Depuis plus de 25 ans, Bernard Benattar intervient en conseil et formation dans les organisations publiques et privées de tous secteurs, auprès d’élus, de salariés, de dirigeants, de bénévoles. Ses principaux champs d’intervention sont le management des ressources humaines et les politiques publiques. Acteur de terrain, il a développé une « philosophie pratique » cherchant à concilier condition humaine et impératifs opérationnels. Plaçant le partage d’expérience et le dialogue au cœur de sa démarche, il a animé de nombreux débats sur les valeurs et l’éthique partagées, y compris pour la SFSP, et continue d’accompagner les organisations dans la construction de leur politique des ressources humaines (qualité de vie au travail, gestion des risques psycho-sociaux, positionnement, etc.) afin de (re)donner du sens à l’action collective et de « penser ensemble » leur raison d’être. Ses interventions réinventent des formes très diverses, de l’animation de séminaires à la conférence participative en passant par les randonnées philosophiques ou la réalisation de documentaires de médiation. Il est notamment coauteur de « Prendre soin », documentaire d’immersion dans le quotidien de quatre soignants évoluant dans les unités Alzheimer de maisons de retraite, sorti en novembre 2019. |
Depuis le début de la crise liée à la COVID-19, nous avons eu avec Bernard Benattar plusieurs conversations informelles autour des impacts de cette situation exceptionnelle sur les questions de santé au travail, dans des contextes aussi divers que celui des soignants en Ehpad et des salariés en télétravail.
D’échange en échange, il nous a semblé intéressant de partager avec vous ses réflexions sur ce sujet. Cet article est donc le fruit de nos conversations et a modestement pour vocation d’ouvrir des fenêtres de réflexion sur ce qui pourrait contribuer à une nouvelle conception de la santé au travail, après la crise.
En quoi les nouvelles formes de travail apparues dans cette crise questionnent la santé au travail ?
Qu’est-ce que cela veut dire « être en bonne santé » au travail, par le travail ? Et si la bonne santé au travail relevait en particulier de la nature de la responsabilité qu’on assume et de l’usage extensif de ses facultés ? A quelles conditions et à quel prix ?

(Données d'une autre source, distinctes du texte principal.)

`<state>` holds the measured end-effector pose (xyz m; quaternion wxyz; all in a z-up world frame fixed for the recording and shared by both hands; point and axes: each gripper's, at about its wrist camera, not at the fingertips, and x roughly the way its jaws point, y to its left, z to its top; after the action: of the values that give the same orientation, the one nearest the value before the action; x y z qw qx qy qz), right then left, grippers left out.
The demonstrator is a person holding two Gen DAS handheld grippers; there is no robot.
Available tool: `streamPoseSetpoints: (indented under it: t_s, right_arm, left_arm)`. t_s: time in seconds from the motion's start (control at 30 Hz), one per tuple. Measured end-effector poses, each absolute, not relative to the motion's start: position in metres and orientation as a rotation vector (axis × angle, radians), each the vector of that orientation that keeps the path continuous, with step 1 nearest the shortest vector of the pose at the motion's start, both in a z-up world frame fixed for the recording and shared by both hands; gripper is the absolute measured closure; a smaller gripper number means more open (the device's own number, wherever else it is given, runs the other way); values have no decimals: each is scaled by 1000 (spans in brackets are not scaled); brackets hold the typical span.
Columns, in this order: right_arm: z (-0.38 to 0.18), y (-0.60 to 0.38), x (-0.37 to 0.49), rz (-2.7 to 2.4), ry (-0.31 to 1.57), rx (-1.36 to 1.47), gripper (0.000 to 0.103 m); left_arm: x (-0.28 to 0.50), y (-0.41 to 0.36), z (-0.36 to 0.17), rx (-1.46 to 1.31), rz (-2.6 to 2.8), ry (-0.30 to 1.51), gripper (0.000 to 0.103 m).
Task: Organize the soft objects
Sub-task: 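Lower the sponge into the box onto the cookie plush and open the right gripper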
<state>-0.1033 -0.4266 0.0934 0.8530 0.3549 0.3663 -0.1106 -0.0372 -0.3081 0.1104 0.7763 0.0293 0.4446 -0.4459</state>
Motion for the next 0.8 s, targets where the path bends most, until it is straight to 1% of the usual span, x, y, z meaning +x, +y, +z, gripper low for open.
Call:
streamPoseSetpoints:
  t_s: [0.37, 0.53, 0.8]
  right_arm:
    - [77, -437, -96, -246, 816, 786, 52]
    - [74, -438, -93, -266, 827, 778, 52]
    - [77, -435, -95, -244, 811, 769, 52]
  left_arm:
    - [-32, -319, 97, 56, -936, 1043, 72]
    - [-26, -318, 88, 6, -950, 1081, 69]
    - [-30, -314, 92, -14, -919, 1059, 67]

J’ai échangé pendant le confinement à plusieurs reprises avec des professionnels d’Ehpad : aides-soignantes, infirmiers, médecins ou directeurs d’établissements. Je retiens de ces conversations, non pas des généralités, mais des inclinaisons remarquables, ici et là, des expériences et réflexions qui m’ont donné matière à penser. Ce qui a fait que, dans une situation pareille - éviter à tout prix que le virus entre ou, lorsqu’il est entré, éviter le pire, isoler, soigner...- on peut se sentir particulièrement vivant, particulièrement responsable et particulièrement fier de ce qu’on a fait. Pourquoi?
Cette situation de course contre la montre, contre le virus, contre la mort, a obligé les professionnels à faire certains compromis par rapport à des normes ou des règles habituelles ; mais, dans bien des cas, ils pouvaient assumer en conscience ce pourquoi ils faisaient ces compromis. En temps ordinaire, vouloir ou devoir appliquer au pied de la lettre les règles, les protocoles et les normes, dans un respect exclusif de la conformité, quand le cœur du métier se réalise dans l’intersubjectivité, est mission impossible, et bien souvent facteur de culpabilité. De plus, dans ces métiers du soin, choisis souvent avec un idéal « d’humanité », il n’est pas rare (par manque de temps, de moyens, de liberté de manœuvre) de se sentir en contradiction, dans ses actes quotidiens, avec ses propres valeurs. Beaucoup de soignants se reprochent, en temps ordinaire, impasses et manquements avec un sentiment latent et chronique de mal faire.
Il y a une différence importante entre « être en accord » et « être conformité » : l’accord relève d’une recherche de compromis acceptable, quand la conformité suppose la mesure constante des écarts d’adéquation à la norme. Un professionnel sait qu’il ne fait pas rigoureusement ce qu’il devrait faire, mais il se sent en accord avec lui-même et avec les autres lorsqu’il réalise « à peu près » ce qu’il peut faire, légitimé au sein d’un collectif uni, parce qu'en dialogue.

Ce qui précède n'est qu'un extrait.